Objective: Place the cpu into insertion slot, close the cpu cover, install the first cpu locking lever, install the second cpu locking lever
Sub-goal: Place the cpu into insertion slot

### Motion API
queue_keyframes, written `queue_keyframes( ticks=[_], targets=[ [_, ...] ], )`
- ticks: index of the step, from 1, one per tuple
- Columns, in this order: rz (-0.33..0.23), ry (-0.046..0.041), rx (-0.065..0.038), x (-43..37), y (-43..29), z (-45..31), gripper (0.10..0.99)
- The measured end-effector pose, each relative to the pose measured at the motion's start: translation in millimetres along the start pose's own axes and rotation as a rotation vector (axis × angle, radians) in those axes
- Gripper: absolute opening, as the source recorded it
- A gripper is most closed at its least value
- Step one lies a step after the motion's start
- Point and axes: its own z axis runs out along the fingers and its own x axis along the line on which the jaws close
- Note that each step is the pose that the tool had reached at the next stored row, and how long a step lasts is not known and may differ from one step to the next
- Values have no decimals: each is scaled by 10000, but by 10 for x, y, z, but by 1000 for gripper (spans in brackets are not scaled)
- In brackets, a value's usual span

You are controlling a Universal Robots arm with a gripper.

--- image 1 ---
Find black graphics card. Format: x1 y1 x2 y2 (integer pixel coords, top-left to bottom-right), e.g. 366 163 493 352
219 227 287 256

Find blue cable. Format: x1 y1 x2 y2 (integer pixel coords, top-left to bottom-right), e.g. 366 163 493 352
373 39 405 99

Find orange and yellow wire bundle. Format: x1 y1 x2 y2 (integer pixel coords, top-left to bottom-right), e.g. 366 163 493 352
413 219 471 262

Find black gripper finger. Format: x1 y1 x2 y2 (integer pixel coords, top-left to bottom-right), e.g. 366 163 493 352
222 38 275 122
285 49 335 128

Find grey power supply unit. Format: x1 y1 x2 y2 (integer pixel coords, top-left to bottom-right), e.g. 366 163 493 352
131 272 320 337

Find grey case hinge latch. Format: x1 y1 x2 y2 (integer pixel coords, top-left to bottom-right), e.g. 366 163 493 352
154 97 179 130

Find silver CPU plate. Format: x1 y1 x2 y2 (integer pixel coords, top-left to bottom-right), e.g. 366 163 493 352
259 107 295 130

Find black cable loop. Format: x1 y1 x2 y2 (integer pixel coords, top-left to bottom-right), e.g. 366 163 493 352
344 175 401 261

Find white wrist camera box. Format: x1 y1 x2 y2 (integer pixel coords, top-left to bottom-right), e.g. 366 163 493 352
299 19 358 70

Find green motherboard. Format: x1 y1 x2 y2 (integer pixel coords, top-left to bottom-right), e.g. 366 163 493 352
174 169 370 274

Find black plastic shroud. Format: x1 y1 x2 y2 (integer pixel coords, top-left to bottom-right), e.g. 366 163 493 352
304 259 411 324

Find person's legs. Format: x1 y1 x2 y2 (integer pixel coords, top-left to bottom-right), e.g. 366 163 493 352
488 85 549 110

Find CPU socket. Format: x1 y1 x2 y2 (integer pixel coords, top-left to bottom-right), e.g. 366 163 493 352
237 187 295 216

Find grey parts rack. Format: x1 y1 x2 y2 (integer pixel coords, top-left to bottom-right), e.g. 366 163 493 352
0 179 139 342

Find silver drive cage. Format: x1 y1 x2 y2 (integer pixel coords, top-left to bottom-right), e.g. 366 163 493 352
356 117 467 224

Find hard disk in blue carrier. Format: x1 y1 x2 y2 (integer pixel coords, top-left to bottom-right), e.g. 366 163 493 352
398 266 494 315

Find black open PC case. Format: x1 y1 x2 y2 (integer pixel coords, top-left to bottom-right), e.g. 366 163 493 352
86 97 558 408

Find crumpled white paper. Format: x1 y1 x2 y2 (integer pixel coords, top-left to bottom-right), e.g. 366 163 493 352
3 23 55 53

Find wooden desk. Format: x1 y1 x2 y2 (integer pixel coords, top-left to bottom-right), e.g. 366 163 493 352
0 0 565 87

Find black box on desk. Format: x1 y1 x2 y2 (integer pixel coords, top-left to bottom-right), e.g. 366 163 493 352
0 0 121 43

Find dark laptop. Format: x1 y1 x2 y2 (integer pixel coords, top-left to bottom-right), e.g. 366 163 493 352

> **ACTION ITEM**: Take the lines above and retype all of them exactly.

> **RESPONSE AREA**:
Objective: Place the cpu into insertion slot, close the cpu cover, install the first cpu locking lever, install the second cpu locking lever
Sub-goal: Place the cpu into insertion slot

### Motion API
queue_keyframes, written `queue_keyframes( ticks=[_], targets=[ [_, ...] ], )`
- ticks: index of the step, from 1, one per tuple
- Columns, in this order: rz (-0.33..0.23), ry (-0.046..0.041), rx (-0.065..0.038), x (-43..37), y (-43..29), z (-45..31), gripper (0.10..0.99)
- The measured end-effector pose, each relative to the pose measured at the motion's start: translation in millimetres along the start pose's own axes and rotation as a rotation vector (axis × angle, radians) in those axes
- Gripper: absolute opening, as the source recorded it
- A gripper is most closed at its least value
- Step one lies a step after the motion's start
- Point and axes: its own z axis runs out along the fingers and its own x axis along the line on which the jaws close
- Note that each step is the pose that the tool had reached at the next stored row, and how long a step lasts is not known and may differ from one step to the next
- Values have no decimals: each is scaled by 10000, but by 10 for x, y, z, but by 1000 for gripper (spans in brackets are not scaled)
- In brackets, a value's usual span

You are controlling a Universal Robots arm with a gripper.

--- image 1 ---
Find black graphics card. Format: x1 y1 x2 y2 (integer pixel coords, top-left to bottom-right), e.g. 366 163 493 352
219 227 287 256

Find blue cable. Format: x1 y1 x2 y2 (integer pixel coords, top-left to bottom-right), e.g. 366 163 493 352
373 39 405 99

Find orange and yellow wire bundle. Format: x1 y1 x2 y2 (integer pixel coords, top-left to bottom-right), e.g. 366 163 493 352
413 219 471 262

Find black gripper finger. Format: x1 y1 x2 y2 (integer pixel coords, top-left to bottom-right), e.g. 366 163 493 352
222 38 275 122
285 49 335 128

Find grey power supply unit. Format: x1 y1 x2 y2 (integer pixel coords, top-left to bottom-right), e.g. 366 163 493 352
131 272 320 337

Find grey case hinge latch. Format: x1 y1 x2 y2 (integer pixel coords, top-left to bottom-right), e.g. 366 163 493 352
154 97 179 130

Find silver CPU plate. Format: x1 y1 x2 y2 (integer pixel coords, top-left to bottom-right), e.g. 366 163 493 352
259 107 295 130

Find black cable loop. Format: x1 y1 x2 y2 (integer pixel coords, top-left to bottom-right), e.g. 366 163 493 352
344 175 401 261

Find white wrist camera box. Format: x1 y1 x2 y2 (integer pixel coords, top-left to bottom-right), e.g. 366 163 493 352
299 19 358 70

Find green motherboard. Format: x1 y1 x2 y2 (integer pixel coords, top-left to bottom-right), e.g. 366 163 493 352
174 169 370 274

Find black plastic shroud. Format: x1 y1 x2 y2 (integer pixel coords, top-left to bottom-right), e.g. 366 163 493 352
304 259 411 324

Find person's legs. Format: x1 y1 x2 y2 (integer pixel coords, top-left to bottom-right), e.g. 366 163 493 352
488 85 549 110

Find CPU socket. Format: x1 y1 x2 y2 (integer pixel coords, top-left to bottom-right), e.g. 366 163 493 352
237 187 295 216

Find grey parts rack. Format: x1 y1 x2 y2 (integer pixel coords, top-left to bottom-right), e.g. 366 163 493 352
0 179 139 342

Find silver drive cage. Format: x1 y1 x2 y2 (integer pixel coords, top-left to bottom-right), e.g. 366 163 493 352
356 117 467 224

Find hard disk in blue carrier. Format: x1 y1 x2 y2 (integer pixel coords, top-left to bottom-right), e.g. 366 163 493 352
398 266 494 315

Find black open PC case. Format: x1 y1 x2 y2 (integer pixel coords, top-left to bottom-right), e.g. 366 163 493 352
86 97 558 408

Find crumpled white paper. Format: x1 y1 x2 y2 (integer pixel coords, top-left to bottom-right), e.g. 366 163 493 352
3 23 55 53

Find wooden desk. Format: x1 y1 x2 y2 (integer pixel coords, top-left to bottom-right), e.g. 366 163 493 352
0 0 565 87

Find black box on desk. Format: x1 y1 x2 y2 (integer pixel coords, top-left to bottom-right), e.g. 366 163 493 352
0 0 121 43

Find dark laptop. Format: x1 y1 x2 y2 (integer pixel coords, top-left to bottom-right), e.g. 366 163 493 352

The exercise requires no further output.